Соколиный рубеж (Самсонов) - страница 548

Я вздрогнул и очнулся от полузабытья, когда по цепи содрогнулись вагоны. Сквозь окна-амбразуры сывороткой лился белый свет сырого, туманного утра. Зашаркали по щебню сапоги незримых конвоиров, и в квадратный проем разведенных дверей вместе с режущим светом и воздухом хлынуло: «Раус! Раус аус дем ваген! Шнель, шнель!» Конвойные кричали со свежим наслаждением и как бы детской радостью от овладения азами ненавистного, вчера еще высокого и страшного чужого языка, низведенного нынче до того «Цоб-цобе!», которым они подгоняли быков до войны.

Нас выгрузили из вагона в чистом поле. Упершийся в какую-то незримую преграду паровоз разгневанно пыхал, сопел. Должно быть, рельсы впереди расколоты и взвернуты бомбежкой, и придется нам долго волочиться пешком. Я понимал, что нас не расстреляют; я даже знал о предстоящей даче показаний на суде, об уготованной нам участи ходячих экспонатов, выставочных монстров. Нас проведут колоннами по улицам советских городов, лежащих в руинах, обугленных, занявшихся знаменным красным пламенем, нас покажут народу – чумазых, оборванных, униженно, просяще улыбающихся, особенно смешных и жалких в наших элегантных кителях и горделиво вздернутых фуражках, в лохмотьях, ошметках немецкой победительной рыцарской мощи. Это будет великое триумфальное шествие – с краснозвездными танками вместо боевых колесниц, а может быть, и просто с поливальными машинами, смывающими с радужных рассветных мостовых последние наши следы.

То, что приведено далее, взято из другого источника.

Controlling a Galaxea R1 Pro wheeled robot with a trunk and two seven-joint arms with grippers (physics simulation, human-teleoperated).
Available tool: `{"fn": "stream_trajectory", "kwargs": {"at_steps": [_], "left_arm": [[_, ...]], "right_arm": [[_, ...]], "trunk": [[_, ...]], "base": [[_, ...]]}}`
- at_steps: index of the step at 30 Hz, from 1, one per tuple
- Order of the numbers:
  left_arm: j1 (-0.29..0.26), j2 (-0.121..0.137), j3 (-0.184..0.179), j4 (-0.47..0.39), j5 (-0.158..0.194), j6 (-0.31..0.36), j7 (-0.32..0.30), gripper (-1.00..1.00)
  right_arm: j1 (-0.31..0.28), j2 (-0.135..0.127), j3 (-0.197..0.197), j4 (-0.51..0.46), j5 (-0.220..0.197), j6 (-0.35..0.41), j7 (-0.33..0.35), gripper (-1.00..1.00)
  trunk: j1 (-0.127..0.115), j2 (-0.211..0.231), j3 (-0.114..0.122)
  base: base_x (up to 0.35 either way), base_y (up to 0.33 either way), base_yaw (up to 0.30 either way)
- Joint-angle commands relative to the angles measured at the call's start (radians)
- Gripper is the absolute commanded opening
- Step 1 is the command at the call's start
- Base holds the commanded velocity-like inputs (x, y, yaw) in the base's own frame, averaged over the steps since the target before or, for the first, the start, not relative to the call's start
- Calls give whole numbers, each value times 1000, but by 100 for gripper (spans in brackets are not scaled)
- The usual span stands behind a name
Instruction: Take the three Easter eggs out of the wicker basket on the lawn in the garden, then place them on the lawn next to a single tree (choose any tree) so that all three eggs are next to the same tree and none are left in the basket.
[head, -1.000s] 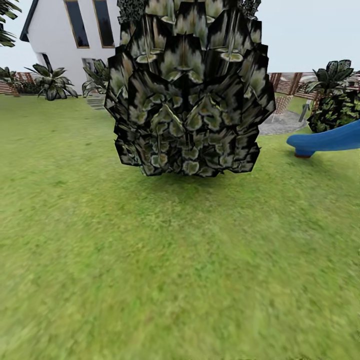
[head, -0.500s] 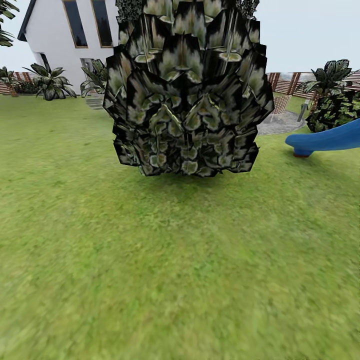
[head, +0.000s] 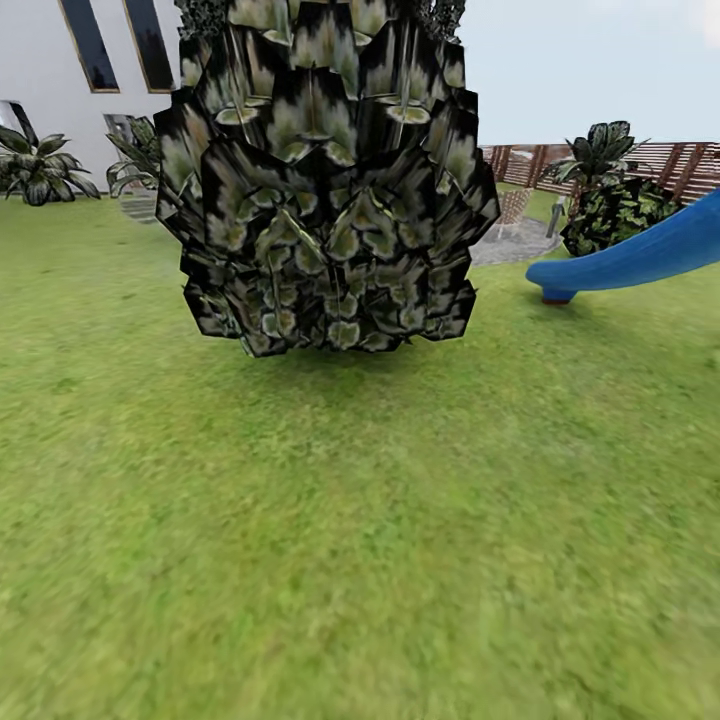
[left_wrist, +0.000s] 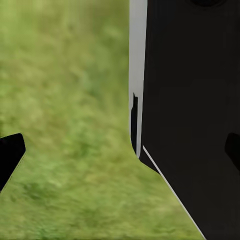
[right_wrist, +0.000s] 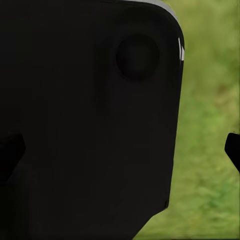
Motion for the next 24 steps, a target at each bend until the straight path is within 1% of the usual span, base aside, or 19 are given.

Пока что мы шли сквозь текучий молочный туман, который клубился в оврагах и скатывался рваной ватою в незримые низины или реку. Колонной по четверо мы двигались безмолвно, в том молчании, когда все слова давно уже сказаны, когда отсиженные и отдавленные ноги живут отдельной сущностью, размеренно топча грунтовую дорогу, а человек глядит на мир из собственного тела, точно из тюрьмы. Цветущие кусты шиповника серебрились обильной росой, в их розовых цветках дремали рыжеватые шмели. Роса лежала на траве серебряными слитками. Конвоиры тянулись по обочинам редкой цепочкой, о чем-то с хохотком переговариваясь, – молодые румяные парни с обметанными абрикосовым пушком морозносвежими и пухлыми щеками; должно быть, никто из них не воевал по-настоящему ни дня: едва заступили на смену убитым, как от нашей «железной стены» ничего не осталось. А может быть, они – из полицейских частей НКВД, счастливчики, не нюхавшие пороха и гильз, помимо собственных салютных и расстрельных. По примятой их новыми сапогами траве ложился курящийся дымчатый след.

В прояснившемся небе зачевыкали птицы, и было невозможно осознать или даже восчувствовать, что голубеющую прорву с позолоченными солнцем облаками разрывают своим жизнерадостным звоном лишь жаворонки, а не пули, снаряды и прочие певучие куски железа и свинца; что в душистой траве под ногами рассыпают свою неумолчную дробь только перепела, а не злобствующие пулеметы. Нас больше нет, не существует – со всем, что мы умеем делать лучше всех и как никто, со всем моим отточенным умением убить человека в полете, – и не для нас стрекочут и чечекают возликовавшие, почуявшие волю и упоенные весенним брачным гоном птицы, не для нас одуряюще пахнет нагретой землей, молодой травой, сиренью, шиповником, хмелем – вот как выглядят смерть и возмездие: это жизнь без тебя.